◆ DATA TO USE
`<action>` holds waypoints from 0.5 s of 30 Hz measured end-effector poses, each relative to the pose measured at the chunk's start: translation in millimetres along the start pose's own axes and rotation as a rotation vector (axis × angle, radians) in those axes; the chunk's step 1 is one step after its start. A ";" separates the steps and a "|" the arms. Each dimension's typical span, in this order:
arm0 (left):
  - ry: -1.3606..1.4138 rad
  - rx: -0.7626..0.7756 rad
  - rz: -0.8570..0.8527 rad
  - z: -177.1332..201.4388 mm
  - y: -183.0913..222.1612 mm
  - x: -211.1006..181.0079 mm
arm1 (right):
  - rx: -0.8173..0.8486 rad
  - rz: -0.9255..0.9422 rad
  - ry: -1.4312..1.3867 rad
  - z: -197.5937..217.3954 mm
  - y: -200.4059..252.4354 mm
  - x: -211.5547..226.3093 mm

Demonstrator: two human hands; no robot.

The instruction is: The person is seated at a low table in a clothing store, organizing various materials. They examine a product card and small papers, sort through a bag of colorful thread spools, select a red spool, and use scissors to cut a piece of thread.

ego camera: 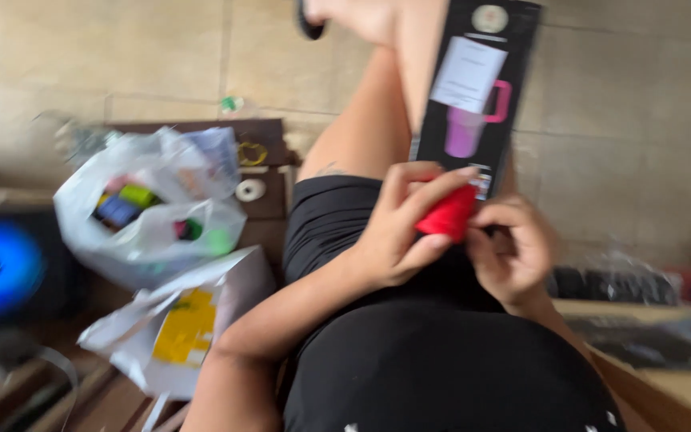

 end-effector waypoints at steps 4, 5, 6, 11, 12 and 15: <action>-0.021 -0.018 -0.039 2.2 -5.0 -5.8 | 0.035 0.021 -0.026 0.0 -3.4 -3.8; -0.014 -0.013 -0.029 1.1 -4.9 -7.2 | 0.032 -0.009 -0.054 -0.7 -2.7 -5.7; -0.008 -0.009 -0.019 -0.4 -4.2 -7.8 | 0.030 -0.039 -0.083 -1.4 -1.4 -8.3; -0.117 0.198 0.082 -8.1 2.3 -0.2 | 0.082 -0.210 0.112 -2.0 9.8 -11.1; -0.110 0.206 0.083 -10.3 3.0 1.0 | 0.063 -0.209 0.159 0.0 12.5 -13.7; -0.141 0.189 0.071 -13.7 5.8 6.5 | 0.028 -0.202 0.243 8.5 20.8 -21.0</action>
Point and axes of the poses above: each hand's wrist, its own y-axis away from the middle knuckle, its own z-axis out of the back of the hand, x = y × z, the point moved 7 cm from there along -y, towards the middle knuckle, and after that the axes turned 4 degrees about -y, right-handed, at the moved point
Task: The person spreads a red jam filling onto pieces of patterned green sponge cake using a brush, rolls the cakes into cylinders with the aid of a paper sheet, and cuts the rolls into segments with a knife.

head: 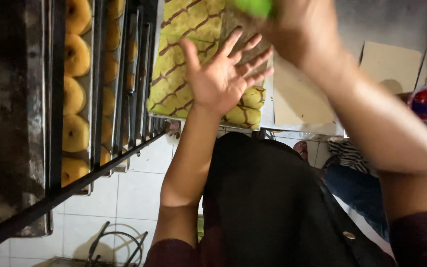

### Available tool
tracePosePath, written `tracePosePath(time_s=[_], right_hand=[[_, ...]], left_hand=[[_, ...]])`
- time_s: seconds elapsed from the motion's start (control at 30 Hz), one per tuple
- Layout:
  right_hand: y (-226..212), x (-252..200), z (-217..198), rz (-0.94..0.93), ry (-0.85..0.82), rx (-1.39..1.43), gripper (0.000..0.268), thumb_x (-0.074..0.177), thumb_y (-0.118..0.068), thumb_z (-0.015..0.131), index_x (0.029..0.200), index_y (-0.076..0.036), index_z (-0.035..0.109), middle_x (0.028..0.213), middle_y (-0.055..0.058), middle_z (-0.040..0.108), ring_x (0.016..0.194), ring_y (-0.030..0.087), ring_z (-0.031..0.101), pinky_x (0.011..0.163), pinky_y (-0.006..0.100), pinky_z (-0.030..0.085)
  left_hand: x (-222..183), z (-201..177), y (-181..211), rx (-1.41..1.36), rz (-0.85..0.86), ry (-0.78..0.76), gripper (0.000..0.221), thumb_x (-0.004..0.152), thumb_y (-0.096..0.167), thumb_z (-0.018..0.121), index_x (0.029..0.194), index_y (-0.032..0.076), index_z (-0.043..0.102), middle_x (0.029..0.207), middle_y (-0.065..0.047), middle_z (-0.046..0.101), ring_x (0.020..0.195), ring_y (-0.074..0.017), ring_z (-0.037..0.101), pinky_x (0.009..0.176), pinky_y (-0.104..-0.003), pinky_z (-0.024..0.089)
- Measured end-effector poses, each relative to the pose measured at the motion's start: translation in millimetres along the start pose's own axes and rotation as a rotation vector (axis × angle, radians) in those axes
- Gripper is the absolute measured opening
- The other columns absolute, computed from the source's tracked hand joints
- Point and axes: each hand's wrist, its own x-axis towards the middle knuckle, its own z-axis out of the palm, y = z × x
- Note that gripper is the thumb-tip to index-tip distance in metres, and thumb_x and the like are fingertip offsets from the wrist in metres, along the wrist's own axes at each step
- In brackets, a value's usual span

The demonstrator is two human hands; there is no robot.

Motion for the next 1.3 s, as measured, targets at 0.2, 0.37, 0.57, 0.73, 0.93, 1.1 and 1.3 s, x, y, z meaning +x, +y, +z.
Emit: tracePosePath(time_s=[0.2, 0.37, 0.57, 0.73, 0.93, 1.1, 1.3], right_hand=[[-49.9, -153.7, -7.2, -0.110, -0.004, 0.358, 0.079, 0.108, -0.039, 0.107, 0.167, 0.001, 0.075, 0.168, 0.025, 0.083, 0.165, 0.054, 0.075, 0.133, 0.067, 0.068], [84.2, -250.2, 62.7, 0.090, 0.229, 0.282, 0.038, 0.120, 0.021, 0.087, 0.156, 0.014, 0.078, 0.157, 0.037, 0.083, 0.150, 0.053, 0.080, 0.134, 0.061, 0.070], [158.3, -345.9, 159.1, 0.202, 0.010, 0.003, 0.079, 0.115, -0.014, 0.096, 0.177, 0.019, 0.062, 0.176, 0.050, 0.062, 0.165, 0.067, 0.059, 0.152, 0.071, 0.044], [117.2, -324.3, 83.8, 0.797, 0.186, 0.838, 0.046, 0.131, -0.019, 0.072, 0.175, -0.006, 0.067, 0.180, 0.019, 0.073, 0.165, 0.036, 0.074, 0.133, 0.050, 0.062], [213.6, -394.5, 143.8, 0.776, 0.390, 1.805, 0.074, 0.120, -0.031, 0.071, 0.185, 0.001, 0.059, 0.155, 0.022, 0.085, 0.133, 0.037, 0.093, 0.120, 0.062, 0.078], [221.4, -357.5, 92.9, 1.070, 0.200, 1.353, 0.067, 0.126, -0.017, 0.076, 0.187, -0.004, 0.052, 0.182, 0.020, 0.060, 0.159, 0.037, 0.065, 0.139, 0.058, 0.053], [232.5, -330.3, 114.5, 1.114, 0.134, 1.302, 0.045, 0.121, -0.016, 0.080, 0.165, -0.010, 0.075, 0.158, 0.010, 0.088, 0.143, 0.025, 0.087, 0.127, 0.043, 0.073]], left_hand=[[-72.3, -35.3, -22.7, -0.125, 0.258, -0.062, 0.109, 0.104, 0.103, 0.062, 0.178, 0.024, 0.074, 0.181, -0.011, 0.071, 0.171, -0.0485, 0.061, 0.139, -0.077, 0.050], [-128.4, -1.0, 9.8, 0.001, 0.363, -0.179, 0.121, 0.105, 0.085, 0.090, 0.195, 0.007, 0.066, 0.193, -0.018, 0.072, 0.184, -0.0504, 0.064, 0.152, -0.089, 0.050], [-120.6, 9.5, 15.1, 0.234, 0.466, -0.433, 0.118, 0.118, 0.099, 0.072, 0.209, 0.024, 0.061, 0.216, -0.008, 0.057, 0.204, -0.0467, 0.045, 0.162, -0.087, 0.041], [-105.8, -26.0, -25.5, 0.279, 0.293, -0.391, 0.103, 0.121, 0.080, 0.082, 0.200, 0.013, 0.070, 0.195, -0.015, 0.079, 0.182, -0.0397, 0.070, 0.151, -0.067, 0.062], [86.6, -116.5, -211.3, 0.488, 0.060, 0.018, 0.089, 0.111, 0.055, 0.105, 0.184, 0.016, 0.072, 0.164, -0.024, 0.087, 0.144, -0.0436, 0.087, 0.123, -0.069, 0.073], [85.0, -84.9, -229.6, 0.787, -0.102, 0.364, 0.122, 0.091, 0.057, 0.102, 0.189, 0.018, 0.041, 0.181, -0.025, 0.046, 0.161, -0.0469, 0.055, 0.130, -0.075, 0.046], [91.4, -94.1, -246.7, 1.019, 0.061, 0.523, 0.102, 0.103, 0.047, 0.086, 0.188, 0.010, 0.042, 0.191, -0.014, 0.050, 0.177, -0.0334, 0.047, 0.145, -0.051, 0.038]])
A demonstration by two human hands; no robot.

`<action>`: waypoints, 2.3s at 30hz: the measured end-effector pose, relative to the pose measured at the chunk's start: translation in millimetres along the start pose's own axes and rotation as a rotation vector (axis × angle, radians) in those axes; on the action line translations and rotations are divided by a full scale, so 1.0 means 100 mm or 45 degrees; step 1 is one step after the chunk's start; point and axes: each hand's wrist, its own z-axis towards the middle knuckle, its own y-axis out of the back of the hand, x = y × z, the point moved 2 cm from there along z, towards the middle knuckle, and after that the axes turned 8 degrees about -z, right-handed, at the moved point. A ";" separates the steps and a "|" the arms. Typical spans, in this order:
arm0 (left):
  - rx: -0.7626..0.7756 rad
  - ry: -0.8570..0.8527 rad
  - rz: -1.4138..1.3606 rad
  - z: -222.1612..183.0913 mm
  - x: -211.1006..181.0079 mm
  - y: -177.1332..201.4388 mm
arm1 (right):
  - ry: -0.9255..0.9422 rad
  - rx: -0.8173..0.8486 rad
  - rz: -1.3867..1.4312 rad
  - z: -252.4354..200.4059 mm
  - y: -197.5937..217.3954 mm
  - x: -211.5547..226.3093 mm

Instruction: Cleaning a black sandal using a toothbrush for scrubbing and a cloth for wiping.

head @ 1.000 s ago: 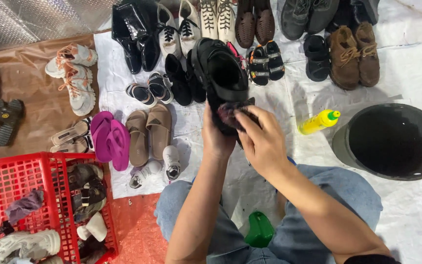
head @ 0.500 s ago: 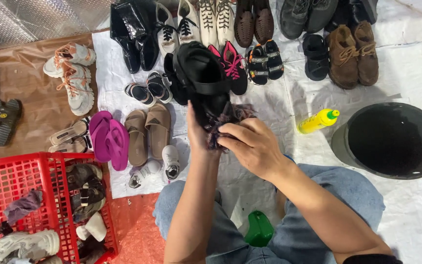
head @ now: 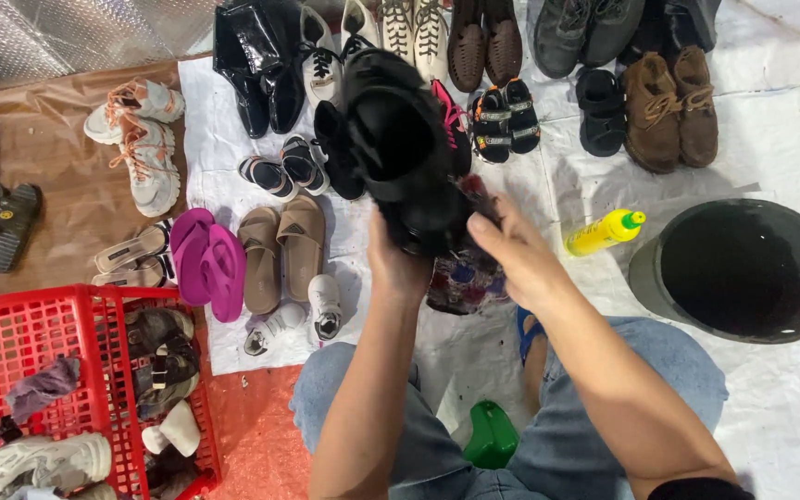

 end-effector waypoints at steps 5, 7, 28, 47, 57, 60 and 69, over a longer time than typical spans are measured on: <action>0.050 -0.078 0.966 -0.13 -0.06 -0.11 | -0.090 -0.009 0.021 -0.04 -0.01 0.10; -0.179 0.272 0.440 -0.09 0.02 -0.15 | -0.101 -0.069 0.103 -0.04 0.05 0.06; 0.026 -0.051 0.529 -0.14 -0.33 -0.36 | 0.513 -0.126 -0.500 -0.21 -0.16 0.05; -0.007 0.279 0.829 -0.26 -0.21 -0.48 | 0.935 -0.536 -0.960 -0.13 0.55 0.68; -0.040 0.225 0.840 -0.24 -0.17 -0.34 | 1.126 -0.485 -1.117 -0.09 0.34 0.33; -0.128 0.191 0.738 -0.11 -0.21 -0.28 | 1.132 -0.368 -1.135 -0.19 0.09 0.19; -0.240 0.133 0.655 -0.05 -0.31 -0.33 | 0.885 0.235 -0.930 -0.27 0.18 0.45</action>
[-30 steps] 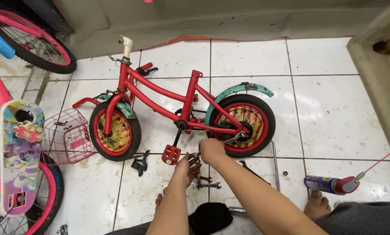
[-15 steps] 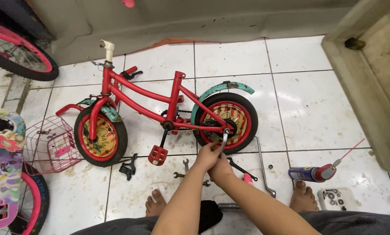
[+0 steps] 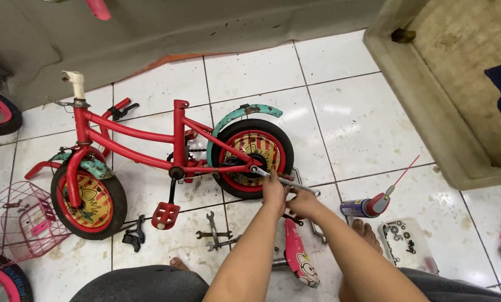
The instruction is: The person loosens the nuts on a bicycle wheel axle using a wrench.
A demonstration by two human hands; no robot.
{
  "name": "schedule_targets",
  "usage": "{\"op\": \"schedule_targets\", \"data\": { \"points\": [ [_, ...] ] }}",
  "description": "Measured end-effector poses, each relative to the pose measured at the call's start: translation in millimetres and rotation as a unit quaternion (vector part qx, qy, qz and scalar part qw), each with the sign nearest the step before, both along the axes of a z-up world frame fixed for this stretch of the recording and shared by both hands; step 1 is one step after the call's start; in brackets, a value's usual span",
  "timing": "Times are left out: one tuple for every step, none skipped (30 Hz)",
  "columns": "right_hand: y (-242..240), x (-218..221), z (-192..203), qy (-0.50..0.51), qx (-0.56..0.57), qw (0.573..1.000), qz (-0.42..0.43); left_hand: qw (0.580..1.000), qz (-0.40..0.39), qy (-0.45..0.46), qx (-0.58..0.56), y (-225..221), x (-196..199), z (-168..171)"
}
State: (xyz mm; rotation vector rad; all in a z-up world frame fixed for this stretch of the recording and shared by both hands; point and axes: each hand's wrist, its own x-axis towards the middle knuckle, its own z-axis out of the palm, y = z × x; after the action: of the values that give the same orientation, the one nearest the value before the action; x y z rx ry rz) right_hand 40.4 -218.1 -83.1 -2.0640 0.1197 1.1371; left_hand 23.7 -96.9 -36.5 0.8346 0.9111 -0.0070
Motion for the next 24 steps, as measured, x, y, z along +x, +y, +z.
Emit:
{"op": "schedule_targets", "data": {
  "points": [
    [1,4,40,0.002,0.0,1.0,-0.002,1.0,-0.002,0.002,0.0,-2,5,1],
    [4,10,80,0.032,0.051,0.994,-0.094,0.997,0.038,-0.021,-0.066,-3,11,2],
    [7,15,120,0.062,0.102,0.975,-0.185,0.987,0.077,-0.044,-0.133,-3,17,3],
    [5,26,113,0.064,0.101,0.976,-0.184,0.987,0.079,-0.042,-0.133,-3,22,5],
    [4,36,106,0.062,0.166,0.946,-0.273,0.975,0.118,-0.063,-0.178,-2,26,7],
    [3,49,100,0.057,0.23,0.903,-0.359,0.959,0.155,-0.086,-0.223,0,34,11],
    [10,55,116,0.056,0.23,0.903,-0.358,0.959,0.155,-0.086,-0.223,2,36,16],
    [17,59,131,0.036,0.239,0.899,-0.365,0.948,0.173,-0.089,-0.251,5,37,21],
    [25,63,147,0.015,0.249,0.894,-0.372,0.937,0.19,-0.091,-0.279,8,38,27],
    [31,69,140,0.017,0.249,0.894,-0.371,0.937,0.192,-0.09,-0.278,10,36,25],
    [37,75,134,0.008,0.266,0.877,-0.4,0.954,0.143,-0.064,-0.254,12,34,22],
    [45,82,128,-0.001,0.285,0.859,-0.425,0.968,0.096,-0.04,-0.228,17,33,21],
    [55,87,132,0.001,0.287,0.86,-0.422,0.968,0.1,-0.042,-0.225,22,26,29],
    [66,91,136,-0.006,0.287,0.855,-0.431,0.98,-0.011,-0.029,-0.195,27,17,36],
    [78,94,140,-0.012,0.288,0.85,-0.441,0.979,-0.121,-0.016,-0.161,33,9,44],
    [90,96,143,-0.011,0.29,0.851,-0.438,0.98,-0.118,-0.017,-0.159,39,0,41],
    [102,99,146,-0.039,0.287,0.863,-0.414,0.969,-0.215,0.009,-0.12,44,-9,39],
    [115,100,149,-0.066,0.282,0.875,-0.388,0.948,-0.307,0.036,-0.081,49,-20,36],
    [129,100,152,-0.064,0.283,0.877,-0.383,0.949,-0.302,0.036,-0.08,61,-27,28],
    [142,99,154,-0.093,0.267,0.899,-0.335,0.933,-0.351,0.073,-0.031,72,-35,19],
    [155,98,155,-0.122,0.251,0.917,-0.285,0.911,-0.398,0.11,0.018,82,-45,11],
    [169,91,157,-0.119,0.251,0.919,-0.279,0.913,-0.391,0.111,0.016,96,-54,7],
    [182,83,160,-0.156,0.201,0.946,-0.199,0.926,-0.353,0.134,0.017,110,-63,3],
    [198,75,162,-0.192,0.152,0.963,-0.114,0.937,-0.311,0.156,0.019,125,-74,0]
  ]
}}
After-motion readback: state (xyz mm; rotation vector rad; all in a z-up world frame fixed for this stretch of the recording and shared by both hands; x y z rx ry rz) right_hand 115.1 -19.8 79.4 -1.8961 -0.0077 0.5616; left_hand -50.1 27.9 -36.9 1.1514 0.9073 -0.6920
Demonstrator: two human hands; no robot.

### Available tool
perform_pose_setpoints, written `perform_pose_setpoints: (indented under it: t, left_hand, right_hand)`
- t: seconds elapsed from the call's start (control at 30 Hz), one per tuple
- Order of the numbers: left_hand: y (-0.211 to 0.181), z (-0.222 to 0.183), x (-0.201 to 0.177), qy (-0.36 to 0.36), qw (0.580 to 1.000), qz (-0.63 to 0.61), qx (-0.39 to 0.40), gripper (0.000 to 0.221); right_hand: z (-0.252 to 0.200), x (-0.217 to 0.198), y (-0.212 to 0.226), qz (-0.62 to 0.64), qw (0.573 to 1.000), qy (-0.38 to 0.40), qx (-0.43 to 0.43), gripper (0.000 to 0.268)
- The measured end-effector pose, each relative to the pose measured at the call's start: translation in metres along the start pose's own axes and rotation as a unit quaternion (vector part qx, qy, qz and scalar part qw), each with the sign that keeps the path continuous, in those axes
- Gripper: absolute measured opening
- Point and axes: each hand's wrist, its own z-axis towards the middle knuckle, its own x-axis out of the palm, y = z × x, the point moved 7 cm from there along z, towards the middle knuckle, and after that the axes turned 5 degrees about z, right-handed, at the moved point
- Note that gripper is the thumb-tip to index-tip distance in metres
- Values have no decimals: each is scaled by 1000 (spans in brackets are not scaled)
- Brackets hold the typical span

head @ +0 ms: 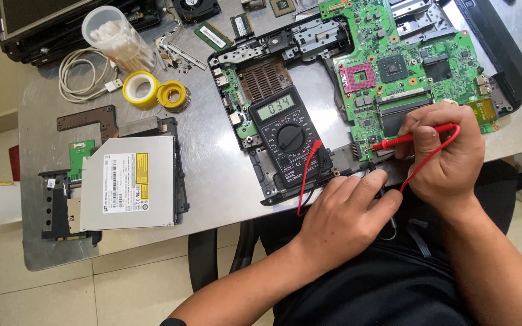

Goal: Testing various electrical components and circuits on a laptop motherboard using a digital multimeter

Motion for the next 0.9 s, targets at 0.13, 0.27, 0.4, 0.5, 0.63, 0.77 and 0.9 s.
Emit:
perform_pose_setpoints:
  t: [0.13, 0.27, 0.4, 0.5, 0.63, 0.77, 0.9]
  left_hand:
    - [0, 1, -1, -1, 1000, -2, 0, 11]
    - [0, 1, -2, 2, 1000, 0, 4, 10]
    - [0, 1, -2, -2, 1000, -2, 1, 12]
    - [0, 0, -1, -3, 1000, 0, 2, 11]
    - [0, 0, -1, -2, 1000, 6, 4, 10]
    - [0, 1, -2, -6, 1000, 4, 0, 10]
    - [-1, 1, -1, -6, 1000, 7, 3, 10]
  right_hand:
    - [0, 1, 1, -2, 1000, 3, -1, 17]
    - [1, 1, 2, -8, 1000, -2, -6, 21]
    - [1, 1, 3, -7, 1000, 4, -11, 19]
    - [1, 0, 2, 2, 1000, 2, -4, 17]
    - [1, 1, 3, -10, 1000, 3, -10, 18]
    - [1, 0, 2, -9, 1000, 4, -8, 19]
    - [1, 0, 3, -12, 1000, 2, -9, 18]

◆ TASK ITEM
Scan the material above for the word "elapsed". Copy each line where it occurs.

◆ EXERCISE ANSWER
- time_s: seconds elapsed from the motion's start (control at 30 Hz), one per tuple
- t: seconds elapsed from the call's start (control at 30 Hz), one per tuple

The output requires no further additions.